» **Problem description**: Go line by line through the listing below and copy those that hold "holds".

» **Exercise data**:

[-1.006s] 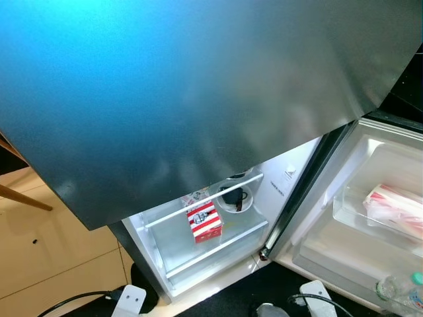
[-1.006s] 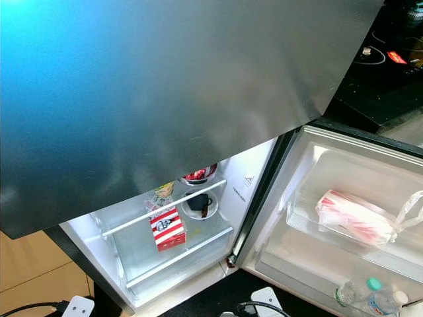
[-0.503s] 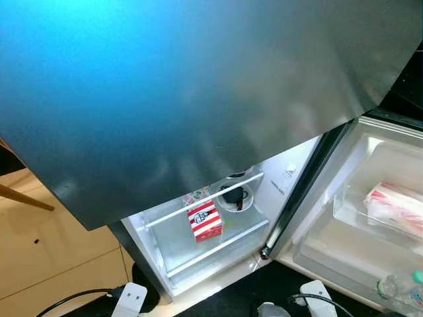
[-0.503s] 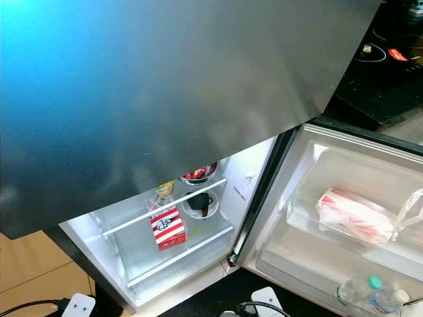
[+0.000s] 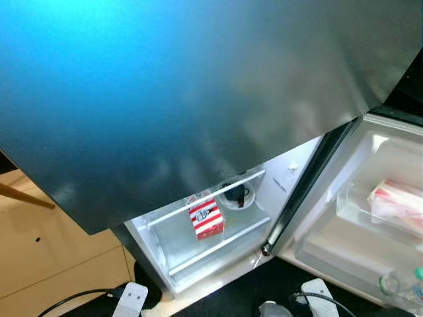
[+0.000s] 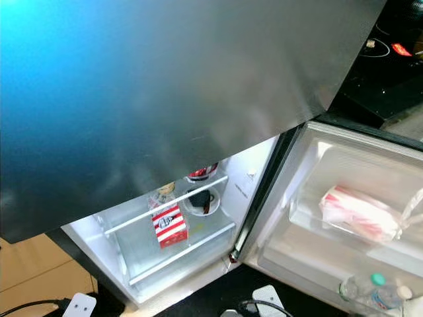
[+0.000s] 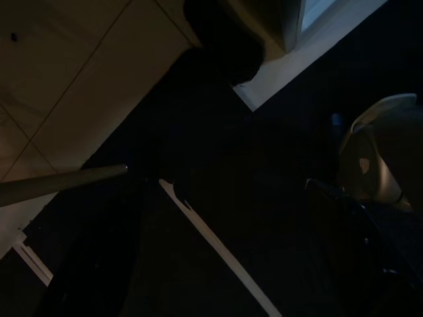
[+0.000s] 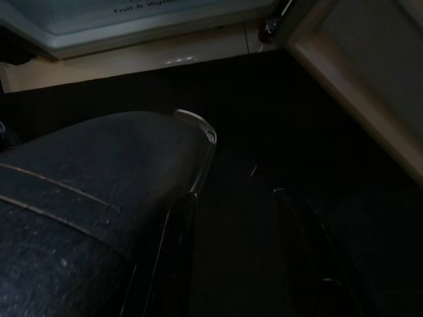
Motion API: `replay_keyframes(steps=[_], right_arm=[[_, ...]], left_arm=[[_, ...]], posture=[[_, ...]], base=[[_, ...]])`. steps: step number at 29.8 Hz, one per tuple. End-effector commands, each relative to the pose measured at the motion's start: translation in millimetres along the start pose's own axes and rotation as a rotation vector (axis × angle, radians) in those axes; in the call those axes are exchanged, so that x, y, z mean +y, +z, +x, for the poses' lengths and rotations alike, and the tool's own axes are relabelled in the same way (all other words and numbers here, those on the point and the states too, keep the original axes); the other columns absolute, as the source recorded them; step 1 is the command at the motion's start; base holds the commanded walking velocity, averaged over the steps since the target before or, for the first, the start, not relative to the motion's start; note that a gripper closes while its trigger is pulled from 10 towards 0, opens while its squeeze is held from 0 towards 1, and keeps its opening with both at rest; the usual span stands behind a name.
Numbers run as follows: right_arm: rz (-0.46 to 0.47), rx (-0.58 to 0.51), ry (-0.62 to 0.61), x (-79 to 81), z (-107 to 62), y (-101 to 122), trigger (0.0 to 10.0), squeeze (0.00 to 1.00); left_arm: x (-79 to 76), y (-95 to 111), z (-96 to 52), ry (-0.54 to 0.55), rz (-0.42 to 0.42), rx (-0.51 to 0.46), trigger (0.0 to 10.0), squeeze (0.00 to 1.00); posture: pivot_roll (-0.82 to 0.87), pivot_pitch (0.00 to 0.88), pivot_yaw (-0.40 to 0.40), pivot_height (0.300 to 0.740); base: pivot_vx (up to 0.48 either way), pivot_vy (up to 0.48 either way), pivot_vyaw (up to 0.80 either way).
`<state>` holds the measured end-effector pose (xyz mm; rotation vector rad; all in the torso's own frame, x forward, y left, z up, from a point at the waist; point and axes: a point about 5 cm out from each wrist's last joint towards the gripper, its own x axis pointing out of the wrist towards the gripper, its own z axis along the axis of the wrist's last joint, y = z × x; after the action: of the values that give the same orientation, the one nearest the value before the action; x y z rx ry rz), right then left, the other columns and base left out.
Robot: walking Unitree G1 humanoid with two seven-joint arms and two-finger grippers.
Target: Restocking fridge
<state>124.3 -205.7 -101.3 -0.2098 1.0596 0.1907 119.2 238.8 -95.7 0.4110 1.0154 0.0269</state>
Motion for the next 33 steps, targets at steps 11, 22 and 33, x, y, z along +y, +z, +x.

» **Output for this task**:
Motion API: `replay_keyframes(steps=[_], right_arm=[[_, ...]], left_arm=[[_, ...]], posture=[[_, ...]], base=[[_, ...]])`. steps: step number at 29.8 Hz, one per tuple. End-effector commands, each relative to the pose measured at the motion's start: translation in millimetres along the start pose's own axes and rotation as a rotation vector (axis × angle, radians) in those axes; in the call those axes are exchanged, so that x, y, z mean +y, +z, +x, for the poses' lengths and rotations alike, and the tool's own axes are relabelled in the same way (all other words and numbers here, those on the point and the states too, keep the original axes); the other columns absolute, as the source recorded them; step 1 is the command at the motion's start; base holds the commanded walking velocity, averaged over the steps since the target before or, for the first, the start, not relative to the motion's start; note that a gripper closes while its trigger is pulled from 10 towards 0, opens while its squeeze is held from 0 towards 1, and keeps its opening with both at rest; the usual span stands behind a name.
`<state>` holds the measured end-effector pose (xyz mm; rotation vector rad; all in the torso's own frame, x forward, y left, z up, from a point at the waist; point and axes: a point about 5 cm out from each wrist's last joint towards the gripper, its own x axis pointing out of the wrist towards the gripper, its own z axis along the axis of the wrist's last joint, y = z × x; after the action: of the values that give the same orientation, the one nearest the value before the action; x y z rx ry rz), right then left, the other columns and base left out.

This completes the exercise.